I also limit my ssh connections from IP addresses I know.

Stetner,

Is this kind of like what you are talking about? I followed the instructions up to the part about the "ssh-agent". I don't mind typing in a password to access my key.

If you have any more good resources, could you post them for us? Thanks!

While stetner is on call...
When you said "I also limit my ssh connections from IP addresses I know." did you mean using the 'only_from' option in '/etc/xinetd.conf' ?

If so, did you have to set up some things before using it? Some difficulty with using the 'only_from' option in /etc/xinetd.conf is mentioned in this thread. According to that thread, there is a bug that prevents this from working correctly without making another change in /etc/xinetd.d/ssh . I'm not sure it is a bug, but perhaps the protocol IPv6 must be set up.

Yes, that is what I was talking about.

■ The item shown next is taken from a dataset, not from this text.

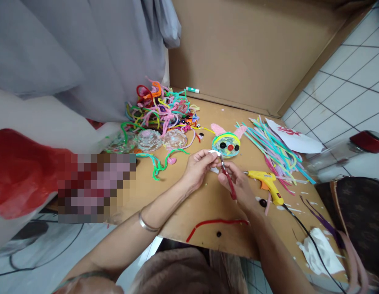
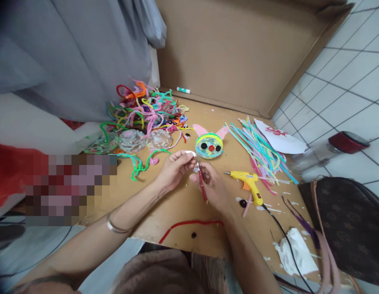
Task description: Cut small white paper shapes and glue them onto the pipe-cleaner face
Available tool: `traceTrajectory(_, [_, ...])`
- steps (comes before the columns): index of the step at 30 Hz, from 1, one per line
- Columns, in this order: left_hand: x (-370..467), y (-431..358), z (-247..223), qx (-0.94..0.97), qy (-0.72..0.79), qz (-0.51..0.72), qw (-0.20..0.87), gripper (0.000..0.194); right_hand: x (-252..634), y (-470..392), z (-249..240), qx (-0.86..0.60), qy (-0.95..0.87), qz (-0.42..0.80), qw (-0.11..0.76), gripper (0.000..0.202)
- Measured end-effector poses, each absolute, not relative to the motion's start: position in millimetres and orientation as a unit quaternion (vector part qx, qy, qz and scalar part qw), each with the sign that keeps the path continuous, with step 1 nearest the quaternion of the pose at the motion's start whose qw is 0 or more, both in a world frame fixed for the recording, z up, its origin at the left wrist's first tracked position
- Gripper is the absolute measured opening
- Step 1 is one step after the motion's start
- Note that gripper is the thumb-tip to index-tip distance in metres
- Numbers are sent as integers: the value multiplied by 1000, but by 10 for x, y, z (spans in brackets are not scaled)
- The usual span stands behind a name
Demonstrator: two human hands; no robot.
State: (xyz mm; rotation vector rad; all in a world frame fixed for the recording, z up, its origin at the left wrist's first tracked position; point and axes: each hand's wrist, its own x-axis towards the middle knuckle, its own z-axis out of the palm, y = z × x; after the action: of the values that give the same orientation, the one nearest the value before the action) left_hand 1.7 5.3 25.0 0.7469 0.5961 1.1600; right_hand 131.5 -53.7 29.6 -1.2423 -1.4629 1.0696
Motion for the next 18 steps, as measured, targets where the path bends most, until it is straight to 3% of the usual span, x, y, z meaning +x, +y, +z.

That seems like a pretty good resource for setting up keys, don't know of any that are better than that one....

Occasionally when I am doing stuff that will require me to connect a number of times, like working on some source that is stored in SVN which I access over ssh, I will fire up ssh-agent and use it, but I tend not to use ssh-agent all the time as I don't mind typing in a pass phrase either.

Yes, I am using only_from in xinetd. I have not had a problem, but I have disabled IPv6 on my system and my xinet.d/ssh file looks like this:so in my case I am allowing access from ranges of IPs due to the way proxies work, I am not guaranteed to get a specific IP, but I know it will be in a certain range. Less secure than a single IP, but more secure than open slather.